Eggs can be used as binding agents, leavening agents, and moisteners. To determine what eggs are being used for in the recipe, first look at the type of food—fluffy baked goods such as cakes and pancakes contain eggs as leaveners, while dense meatballs use eggs as binders. In muffins that can be dense or fluffy, eggs may be used as binding, moistening or leavening. Also, look at the other ingredients in the recipe–if there is little liquid in the recipe, then the egg is most likely a moistener or binder. If only one egg is called for, it may also be for binding. If there is no baking powder or baking soda in a baked good, then the egg is being used as a leavening agent.
If the recipe uses more than three eggs, it may be difficult to get egg substitutes, especially baking soda, to work. In those cases, you may be better off using a different recipe or more than one type of egg substitute.
It also helps to use an electric mixer to beat extra air into the dough and create air pockets to trap the leavening gases from baking soda and other leavening agents.
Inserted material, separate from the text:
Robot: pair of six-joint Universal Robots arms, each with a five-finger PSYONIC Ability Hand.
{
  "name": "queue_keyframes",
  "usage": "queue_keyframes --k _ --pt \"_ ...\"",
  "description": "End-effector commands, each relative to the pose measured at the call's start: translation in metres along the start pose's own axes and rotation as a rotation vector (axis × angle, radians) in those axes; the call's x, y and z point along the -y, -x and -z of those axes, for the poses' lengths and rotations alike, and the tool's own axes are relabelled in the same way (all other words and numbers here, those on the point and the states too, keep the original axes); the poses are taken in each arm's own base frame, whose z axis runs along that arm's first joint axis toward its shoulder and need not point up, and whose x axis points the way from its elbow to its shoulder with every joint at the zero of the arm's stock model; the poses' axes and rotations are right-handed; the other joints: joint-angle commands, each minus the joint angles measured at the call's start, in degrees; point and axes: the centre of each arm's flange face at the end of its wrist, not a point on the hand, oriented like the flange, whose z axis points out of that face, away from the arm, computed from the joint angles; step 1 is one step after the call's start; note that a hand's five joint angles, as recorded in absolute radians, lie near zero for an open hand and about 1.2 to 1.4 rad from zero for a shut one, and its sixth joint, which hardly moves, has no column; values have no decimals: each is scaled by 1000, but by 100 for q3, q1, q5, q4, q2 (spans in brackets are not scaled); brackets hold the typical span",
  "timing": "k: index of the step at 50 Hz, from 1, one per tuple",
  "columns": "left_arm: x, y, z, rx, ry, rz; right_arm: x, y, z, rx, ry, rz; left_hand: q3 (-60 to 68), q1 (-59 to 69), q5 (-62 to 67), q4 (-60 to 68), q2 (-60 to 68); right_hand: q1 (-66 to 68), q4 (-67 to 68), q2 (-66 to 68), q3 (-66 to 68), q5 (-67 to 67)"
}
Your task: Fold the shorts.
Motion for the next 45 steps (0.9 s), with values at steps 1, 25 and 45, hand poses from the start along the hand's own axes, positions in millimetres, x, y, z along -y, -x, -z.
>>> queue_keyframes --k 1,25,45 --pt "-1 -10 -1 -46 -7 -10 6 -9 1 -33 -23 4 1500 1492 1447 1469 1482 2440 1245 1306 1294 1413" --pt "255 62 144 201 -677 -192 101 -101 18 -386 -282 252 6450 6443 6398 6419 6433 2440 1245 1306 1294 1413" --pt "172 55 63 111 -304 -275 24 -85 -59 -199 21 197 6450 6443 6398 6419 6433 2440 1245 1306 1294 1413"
If eggs are not tolerated, try some of the egg substitutions in the chart below for leavening agents and binding agents.
Identifying and removing food sensitivities can improve digestion, behavior, sleep, rashes, and headaches (to name a few symptoms) in children with autism. If you have not started any dietary intervention for a child with autism, start with gluten-free and casein-free. If you have the basics of GF/CF handled, consider removing soy and limiting or avoiding corn (and using only organic corn). Eggs only need to be avoided if a child has a problem with eggs.
If you are unsure of whether a food sensitivity exists, try dietary elimination and provocation. For determination of allergies, see a physician for allergy testing. For food sensitivities, remove a suspected food or foods for a few weeks and then reintroduce them one at a time. If you observe a positive response upon removal and worsening of symptoms upon reintroduction, you most likely are dealing with a food intolerance. While a few week trial is typically sufficient to determine a corn, soy, or egg sensitivity, you will want to give gluten and casein more time to get the antibodies out of the system. Try the GF/CF diet for 3-6 months to determine whether it is helpful.
Once you have determined which foods are not tolerated, you can begin to see if total elimination is necessary or if rotation is sufficient. For children who seem to be sensitive to “everything,” rotation is helpful. Even when eggs or corn seem tolerated, rotation can help prevent sensitivities from developing due to overexposure to the food. Even a one or two day break per week from a food can be helpful.
Dietary intervention for autism requires development over time, and removing food sensitivities is a beneficial step. When reactions/regressions seem to come and go, removing these common food sensitivities often results in a new level of consistency that allows you to see where you are and what is left to address with diet. You may be pleasantly surprised how well the whole family feels when you refine the consumption of foods in your diet.